Battle of the gaming giants

At opening day of the E3 Electronic Entertainment Expo, Sony, Nintendo and Microsoft eye one another warily.

Published May 18, 2001 7:30PM (EDT)

Three men have come here to peddle the future of fun. Peter Main, sales and marketing executive vice president at Nintendo; Kaz Harai, CEO of Sony Computer Entertainment; and Robbie Bach, "chief Xbox officer" for Microsoft, opened up the world's largest entertainment software spectacle, E3, with a three-way keynote.

They appeared, at first, to be amiable fellows, dressed casually in khakis and polo shirts, seated side by side in front of hundreds of game fanatics. But their behavior told the story of a contentious industry. Main, whose heels didn't touch the floor for 20 minutes, looked on the verge of flight; Kaz couldn't stop making fun of Microsoft, and Bach sat there with slumped shoulders, irked enough by Sony's jabs to refuse a press opportunity photo.

Main was Nintendo's jolly elder statesman.
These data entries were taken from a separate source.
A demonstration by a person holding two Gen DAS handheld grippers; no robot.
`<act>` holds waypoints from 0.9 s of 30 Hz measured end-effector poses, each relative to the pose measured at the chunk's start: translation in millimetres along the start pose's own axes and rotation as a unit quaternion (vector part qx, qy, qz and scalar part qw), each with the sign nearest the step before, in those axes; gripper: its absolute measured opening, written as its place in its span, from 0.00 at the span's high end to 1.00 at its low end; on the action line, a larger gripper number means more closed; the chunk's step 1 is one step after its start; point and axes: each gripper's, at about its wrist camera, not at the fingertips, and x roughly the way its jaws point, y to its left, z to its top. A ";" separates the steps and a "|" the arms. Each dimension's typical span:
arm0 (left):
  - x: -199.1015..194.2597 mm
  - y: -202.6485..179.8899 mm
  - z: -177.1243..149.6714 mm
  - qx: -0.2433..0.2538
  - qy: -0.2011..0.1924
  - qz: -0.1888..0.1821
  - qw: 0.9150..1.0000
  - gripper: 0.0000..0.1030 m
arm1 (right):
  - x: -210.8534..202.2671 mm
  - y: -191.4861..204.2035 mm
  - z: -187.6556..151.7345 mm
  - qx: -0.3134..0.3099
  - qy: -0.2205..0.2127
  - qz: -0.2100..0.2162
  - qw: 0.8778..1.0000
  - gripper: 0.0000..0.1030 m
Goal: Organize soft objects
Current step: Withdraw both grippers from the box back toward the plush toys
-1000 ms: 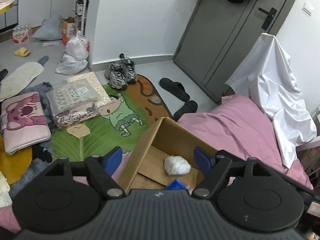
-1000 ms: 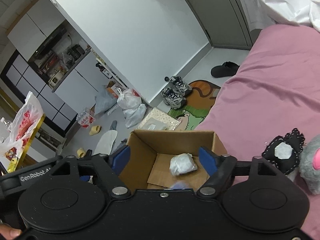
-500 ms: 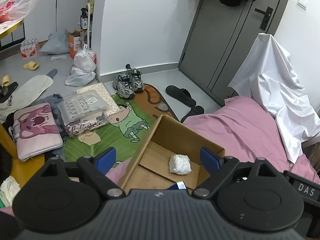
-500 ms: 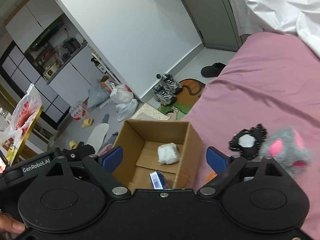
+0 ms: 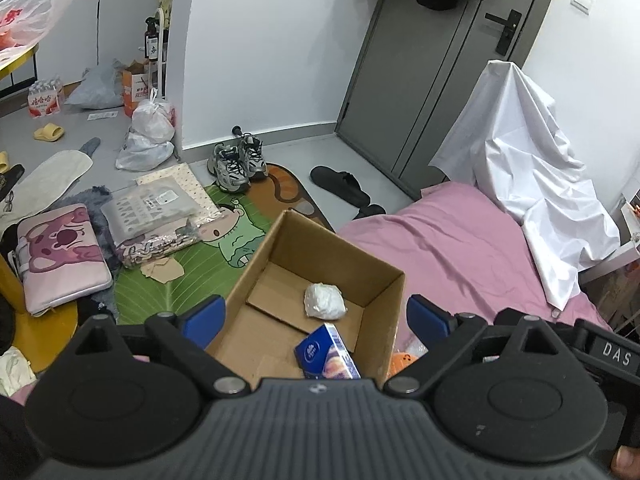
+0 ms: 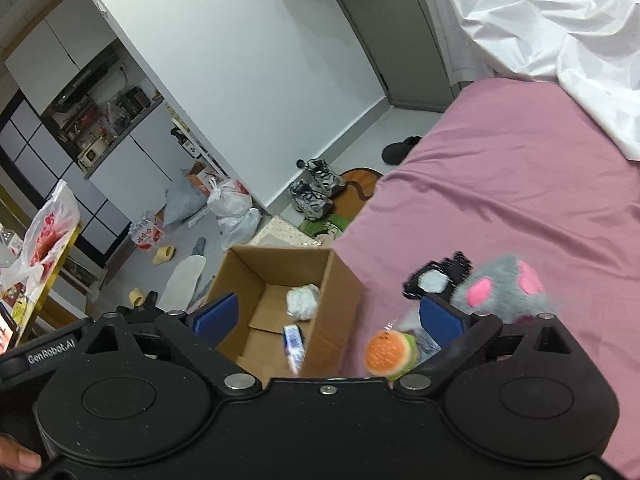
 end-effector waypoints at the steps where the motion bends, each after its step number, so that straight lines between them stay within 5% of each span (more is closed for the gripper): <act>1: -0.5 -1.1 -1.0 0.001 0.002 0.002 1.000 0.06 | -1.8 -2.4 -1.0 0.002 0.001 -0.001 1.000 0.05; 27: -5.6 -61.1 -56.2 0.069 0.031 0.016 0.997 0.06 | -42.3 -54.0 -22.0 -0.011 0.031 -0.047 0.998 0.00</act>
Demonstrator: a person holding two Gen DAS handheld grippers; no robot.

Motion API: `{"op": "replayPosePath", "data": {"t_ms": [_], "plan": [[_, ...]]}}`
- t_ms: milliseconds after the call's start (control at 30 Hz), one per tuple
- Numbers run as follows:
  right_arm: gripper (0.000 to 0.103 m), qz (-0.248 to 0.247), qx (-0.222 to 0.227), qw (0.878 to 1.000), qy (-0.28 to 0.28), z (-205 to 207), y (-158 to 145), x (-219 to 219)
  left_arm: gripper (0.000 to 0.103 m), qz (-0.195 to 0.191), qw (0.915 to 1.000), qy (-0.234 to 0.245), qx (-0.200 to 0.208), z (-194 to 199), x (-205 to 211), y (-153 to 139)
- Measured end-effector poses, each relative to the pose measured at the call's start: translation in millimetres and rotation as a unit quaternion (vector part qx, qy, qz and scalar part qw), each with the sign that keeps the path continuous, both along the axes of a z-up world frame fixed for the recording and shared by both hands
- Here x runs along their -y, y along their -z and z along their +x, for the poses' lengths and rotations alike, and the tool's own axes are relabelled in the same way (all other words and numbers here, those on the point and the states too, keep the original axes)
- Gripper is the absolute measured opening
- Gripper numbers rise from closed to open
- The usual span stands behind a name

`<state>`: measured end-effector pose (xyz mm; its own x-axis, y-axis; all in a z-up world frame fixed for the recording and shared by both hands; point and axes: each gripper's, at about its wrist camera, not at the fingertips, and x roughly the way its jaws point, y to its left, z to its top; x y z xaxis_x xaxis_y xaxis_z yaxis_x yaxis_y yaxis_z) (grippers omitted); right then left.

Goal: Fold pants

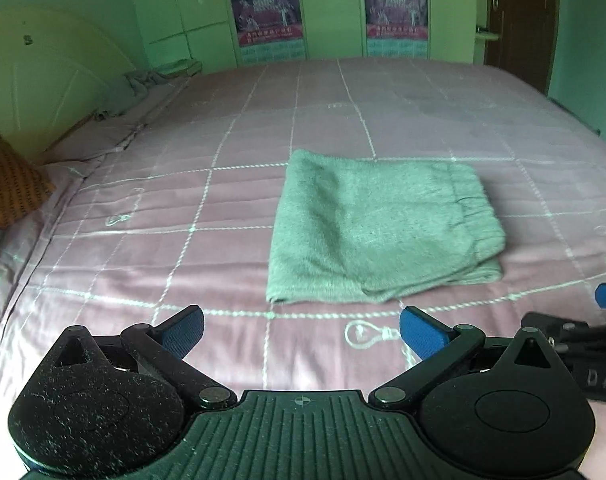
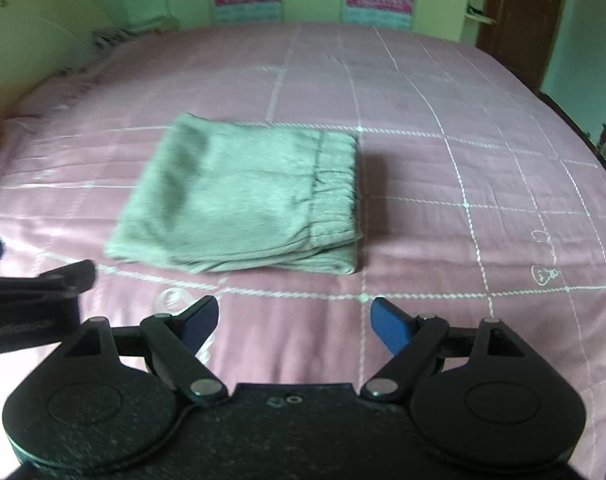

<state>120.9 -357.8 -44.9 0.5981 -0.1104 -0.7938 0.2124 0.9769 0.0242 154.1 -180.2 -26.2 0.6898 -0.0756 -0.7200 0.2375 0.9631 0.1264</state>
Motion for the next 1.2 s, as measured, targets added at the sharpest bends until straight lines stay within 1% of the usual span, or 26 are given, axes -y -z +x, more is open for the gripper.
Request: {"op": "replayPosePath", "data": {"t_ms": [100, 167, 300, 467, 533, 633, 767, 900, 1067, 1200], "plan": [[0.083, -0.007, 0.022, 1.0, -0.01, -38.0, -21.4, -11.7, 0.103, -0.022, 0.9994, -0.006, 0.026, -37.0, -17.8, -21.9], [0.083, -0.002, 0.043, 0.999, -0.014, -64.7, -33.0, -17.6, 0.103, -0.029, 0.9987, -0.009, 0.042, -62.1, -28.8, -33.9], [0.083, -0.002, 0.084, 0.996, -0.014, -114.0, -51.1, -28.4, 0.103, -0.027, 0.9965, -0.014, 0.078, -108.3, -45.7, -52.9], [0.084, -0.033, 0.141, 0.99, 0.001, -164.7, -67.5, -46.8, 0.103, -0.029, 0.9943, -0.009, 0.102, -150.6, -57.4, -61.5], [0.084, -0.044, 0.155, 0.987, 0.009, -177.1, -69.5, -51.7, 0.103, -0.032, 0.9939, -0.009, 0.105, -162.8, -59.2, -62.4], [0.084, -0.05, 0.169, 0.984, 0.029, -193.6, -72.3, -54.2, 0.103, -0.043, 0.9943, -0.012, 0.097, -177.0, -62.2, -62.6], [0.084, -0.021, 0.187, 0.981, 0.054, -212.2, -75.7, -47.8, 0.103, -0.05, 0.9934, -0.014, 0.102, -194.3, -64.5, -65.4], [0.084, 0.007, 0.207, 0.977, 0.047, -224.5, -85.3, -41.8, 0.103, -0.046, 0.9928, -0.019, 0.109, -203.3, -62.9, -68.4], [0.084, -0.022, 0.22, 0.974, 0.052, -231.0, -93.1, -44.3, 0.103, -0.051, 0.9924, -0.028, 0.109, -207.3, -65.1, -72.1], [0.085, -0.018, 0.215, 0.975, 0.049, -231.1, -91.4, -42.8, 0.103, -0.049, 0.9926, -0.029, 0.107, -206.9, -63.3, -73.2]]}}
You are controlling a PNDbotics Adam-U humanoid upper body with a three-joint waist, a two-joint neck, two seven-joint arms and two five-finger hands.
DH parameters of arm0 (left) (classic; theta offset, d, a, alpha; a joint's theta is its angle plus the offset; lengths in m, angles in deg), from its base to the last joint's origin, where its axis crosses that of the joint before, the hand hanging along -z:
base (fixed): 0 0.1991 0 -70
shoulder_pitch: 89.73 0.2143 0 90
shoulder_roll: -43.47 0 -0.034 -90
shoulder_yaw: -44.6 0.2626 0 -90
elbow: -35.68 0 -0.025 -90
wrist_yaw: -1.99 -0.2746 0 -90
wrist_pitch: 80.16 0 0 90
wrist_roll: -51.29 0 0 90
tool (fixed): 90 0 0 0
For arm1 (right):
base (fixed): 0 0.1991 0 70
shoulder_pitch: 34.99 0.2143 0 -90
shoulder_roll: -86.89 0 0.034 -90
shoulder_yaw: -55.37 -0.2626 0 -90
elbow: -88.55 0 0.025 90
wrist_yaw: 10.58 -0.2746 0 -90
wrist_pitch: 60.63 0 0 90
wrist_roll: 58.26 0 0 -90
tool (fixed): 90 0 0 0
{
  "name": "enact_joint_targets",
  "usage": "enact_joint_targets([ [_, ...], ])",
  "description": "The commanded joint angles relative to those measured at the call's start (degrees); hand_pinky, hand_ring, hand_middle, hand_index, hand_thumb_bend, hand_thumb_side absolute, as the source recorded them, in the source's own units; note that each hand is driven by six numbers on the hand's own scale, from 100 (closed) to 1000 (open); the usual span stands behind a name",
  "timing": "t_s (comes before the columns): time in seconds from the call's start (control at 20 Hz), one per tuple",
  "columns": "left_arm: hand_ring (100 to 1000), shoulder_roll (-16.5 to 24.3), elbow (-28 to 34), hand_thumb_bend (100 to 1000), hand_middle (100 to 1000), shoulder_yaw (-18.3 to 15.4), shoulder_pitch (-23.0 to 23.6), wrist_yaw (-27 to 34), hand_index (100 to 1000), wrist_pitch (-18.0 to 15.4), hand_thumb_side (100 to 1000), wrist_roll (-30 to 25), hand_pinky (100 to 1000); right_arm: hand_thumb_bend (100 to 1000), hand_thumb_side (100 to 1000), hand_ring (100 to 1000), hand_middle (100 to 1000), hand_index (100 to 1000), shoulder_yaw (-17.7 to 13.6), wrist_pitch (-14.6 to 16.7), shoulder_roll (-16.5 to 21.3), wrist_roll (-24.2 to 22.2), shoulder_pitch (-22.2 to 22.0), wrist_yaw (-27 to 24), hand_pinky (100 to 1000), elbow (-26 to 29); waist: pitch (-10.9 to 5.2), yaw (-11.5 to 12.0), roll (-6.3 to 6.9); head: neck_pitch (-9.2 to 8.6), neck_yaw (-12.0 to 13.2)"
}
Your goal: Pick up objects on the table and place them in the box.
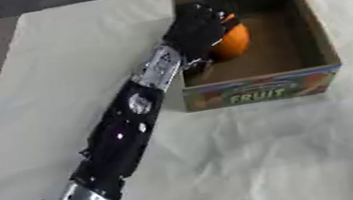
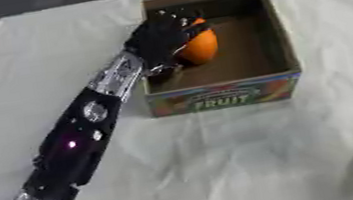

He gave the impression of having watched, bemused, as his competitors unveiled fancy new technologies and concluded that, ultimately, the success or failure of a system comes down to software sales, not bells and whistles. His answer to one conference attendee's questions put this in stark terms. When asked why Nintendo isn't shipping its next console, the GameCube, with any kind of DVD player, hard drive or modem attachment, Main replied: "It's all about great games."

Nintendo plans to focus on a limited number of strong titles to be played on a machine built for gaming. "We're like that Tiffany box, very small and very special," said Main. The strategy is a dramatic contrast to the strategies of Sony and Microsoft, which seem to want to cram every conceivable digital media experience into their consoles, goading each other into a sort of hardware upgrade arms race.

But Nintendo has decades of experience making wildly popular games. Mario, Zelda and Pokémon alone practically guarantee the sale of millions of units. Also, no one has yet mounted a serious challenge to Nintendo's lock on the thumbs of traveling gamers. The GameBoy has sold more units than any console ever produced. The GameBoy Advance will be designed to work intimately with the upcoming GameCube, meaning Nintendo may be able to use their momentum on school buses and airplanes to drive hardware sales in homes.

Meanwhile, Sony's Harai -- seated between his competitors -- pulled his chin back into his neck and spoke in an assured monotone, presenting PlayStation's dominance in the game market as a fait accompli. He was the only one of the three men to present his console sitting back in his chair with his legs crossed. His confident posturing stood out even more when he announced that the question wasn't who was to be first in the console wars, but who would be second and third. His deadpan bravado was met with some laughter.

Microsoft's Bach was the most hesitant of the three gaming execs and the one with the most earnest, eager-to-please presentation. He took pains to cite each of the gaming factions that had contributed to the Xbox design: "Microsoft listened to gamers. We listened to game developers." As he spoke, his shoulders slumped and his worn brown leather shoes pointed slightly pigeon-toed.

If Bach was defensive, Sony's Harai was on the warpath. Harai painted Microsoft as an also-ran whose developers had cribbed from Sony's playbook. A couple of times, Bach acknowledged the charges -- conceding, for example, that the Microsoft split of 30 percent original "first-party games" and 70 percent "third-party games" was a direct echo of the Sony equation. Harai's response: "Follow our lead, follow our lead."

And to some extent, Harai is right. PlayStation has the indelible Sony brand, with the entire ancillary entertainment provided by film and music and robotic dogs and video cameras. Also, the company has made its console compatible with the entire backlog of thousands of PlayStation 1 games, such that you can expect loyal PlayStation gamers to rely dutifully on the PlayStation 2 to provide state-of-the-art gaming, DVD playback and the chance to revisit their original PlayStation favorites.

But if Sony expects little competition from Nintendo, the real challenge could come from Microsoft. The software giant has a knack for adaptation to new technology markets. Its machine is an amalgamation of the best of console and PC gaming, with ready high-speed Internet access thrown in. With system architecture similar to the PC, it's easy to make better games faster. The Xbox should have a solid game library by the time it launches in early November 2001.

Each of these three men has his eye cast lovingly toward young geeks-in-training worldwide -- a group Bach termed "the enthusiast part of the market," and Harai referred to as the "imaginators." It's likely up to Sony and Microsoft to fight it out for the largest share of the Wal-Mart market, while Nintendo continues to maintain a steady audience of the youngest gamers and older connoisseurs.

The most telling moment came after the talking was done, when Harai and Main were willing to smile and shake hands on camera, and Bach said "No thanks." Nintendo and Sony have learned to coexist, but Microsoft and Sony appear to have a pitched battle ahead of them during the next holiday season.


By Justin Hall

Justin Hall wrote his first article exploring Internet culture in 1990; since then he's written over 2,000 web pages. Today he studies people, electronic entertainment and alternative revenue streams for itinerant one-man webzines.